- DIRECTIONS:
Although the data below holds other lines too, output only those from the line with "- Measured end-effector" up to and including the line with "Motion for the", exactly as they appear.

** SUPPLIED INFORMATION follows **

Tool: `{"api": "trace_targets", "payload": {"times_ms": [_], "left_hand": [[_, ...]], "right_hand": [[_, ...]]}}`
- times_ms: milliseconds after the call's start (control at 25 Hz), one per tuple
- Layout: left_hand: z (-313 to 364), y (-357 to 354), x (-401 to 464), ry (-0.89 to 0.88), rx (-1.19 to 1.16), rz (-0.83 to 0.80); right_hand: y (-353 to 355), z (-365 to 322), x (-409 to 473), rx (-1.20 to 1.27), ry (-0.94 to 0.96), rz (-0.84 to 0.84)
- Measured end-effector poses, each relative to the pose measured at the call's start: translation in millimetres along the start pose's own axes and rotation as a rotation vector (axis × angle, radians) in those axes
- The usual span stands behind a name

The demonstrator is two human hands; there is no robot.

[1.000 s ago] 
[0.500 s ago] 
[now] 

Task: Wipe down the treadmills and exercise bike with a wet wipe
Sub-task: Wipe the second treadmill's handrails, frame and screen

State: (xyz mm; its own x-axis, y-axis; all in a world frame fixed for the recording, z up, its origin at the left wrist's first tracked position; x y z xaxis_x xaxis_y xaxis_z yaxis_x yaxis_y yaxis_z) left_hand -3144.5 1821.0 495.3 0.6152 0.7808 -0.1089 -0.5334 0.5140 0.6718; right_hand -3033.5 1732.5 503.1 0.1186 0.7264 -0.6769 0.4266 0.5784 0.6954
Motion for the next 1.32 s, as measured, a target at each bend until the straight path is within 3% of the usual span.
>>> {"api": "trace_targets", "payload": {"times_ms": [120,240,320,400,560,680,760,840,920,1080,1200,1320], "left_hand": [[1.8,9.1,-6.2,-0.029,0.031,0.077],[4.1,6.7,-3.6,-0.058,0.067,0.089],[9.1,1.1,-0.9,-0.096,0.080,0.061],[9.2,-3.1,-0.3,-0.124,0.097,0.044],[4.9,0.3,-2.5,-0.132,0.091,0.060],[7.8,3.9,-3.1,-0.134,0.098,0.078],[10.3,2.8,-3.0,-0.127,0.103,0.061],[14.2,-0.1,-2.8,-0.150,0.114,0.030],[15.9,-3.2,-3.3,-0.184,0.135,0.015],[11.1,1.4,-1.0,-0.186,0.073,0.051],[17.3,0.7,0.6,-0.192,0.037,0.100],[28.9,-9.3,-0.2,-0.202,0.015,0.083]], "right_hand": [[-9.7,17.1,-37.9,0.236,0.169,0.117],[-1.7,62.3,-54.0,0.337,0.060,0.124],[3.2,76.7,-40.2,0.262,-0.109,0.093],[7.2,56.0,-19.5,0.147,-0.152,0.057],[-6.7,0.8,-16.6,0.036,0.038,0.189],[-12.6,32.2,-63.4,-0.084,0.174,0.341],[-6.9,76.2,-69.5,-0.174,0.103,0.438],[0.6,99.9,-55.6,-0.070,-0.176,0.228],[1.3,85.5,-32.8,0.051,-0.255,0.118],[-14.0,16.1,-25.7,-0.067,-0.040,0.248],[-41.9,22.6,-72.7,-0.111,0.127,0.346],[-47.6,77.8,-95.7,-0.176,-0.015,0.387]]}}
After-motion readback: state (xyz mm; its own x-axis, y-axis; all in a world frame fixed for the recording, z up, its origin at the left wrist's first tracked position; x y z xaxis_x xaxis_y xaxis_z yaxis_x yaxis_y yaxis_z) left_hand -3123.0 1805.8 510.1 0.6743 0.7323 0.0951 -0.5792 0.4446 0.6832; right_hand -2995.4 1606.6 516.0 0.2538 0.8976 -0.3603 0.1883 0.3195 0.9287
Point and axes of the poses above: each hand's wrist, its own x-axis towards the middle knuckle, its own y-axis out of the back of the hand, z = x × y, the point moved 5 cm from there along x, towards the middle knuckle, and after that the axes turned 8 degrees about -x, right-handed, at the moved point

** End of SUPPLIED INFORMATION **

- EXERCISE RESULT:
- Measured end-effector poses, each relative to the pose measured at the call's start: translation in millimetres along the start pose's own axes and rotation as a rotation vector (axis × angle, radians) in those axes
- The usual span stands behind a name

The demonstrator is two human hands; there is no robot.

[1.000 s ago] 
[0.500 s ago] 
[now] 

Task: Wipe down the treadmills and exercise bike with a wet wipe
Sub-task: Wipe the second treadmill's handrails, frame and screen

State: (xyz mm; its own x-axis, y-axis; all in a world frame fixed for the recording, z up, its origin at the left wrist's first tracked position; x y z xaxis_x xaxis_y xaxis_z yaxis_x yaxis_y yaxis_z) left_hand -3144.5 1821.0 495.3 0.6152 0.7808 -0.1089 -0.5334 0.5140 0.6718; right_hand -3033.5 1732.5 503.1 0.1186 0.7264 -0.6769 0.4266 0.5784 0.6954
Motion for the next 1.32 s, as measured, a target at each bend until the straight path is within 3% of the usual span.

This output contains the complete answer.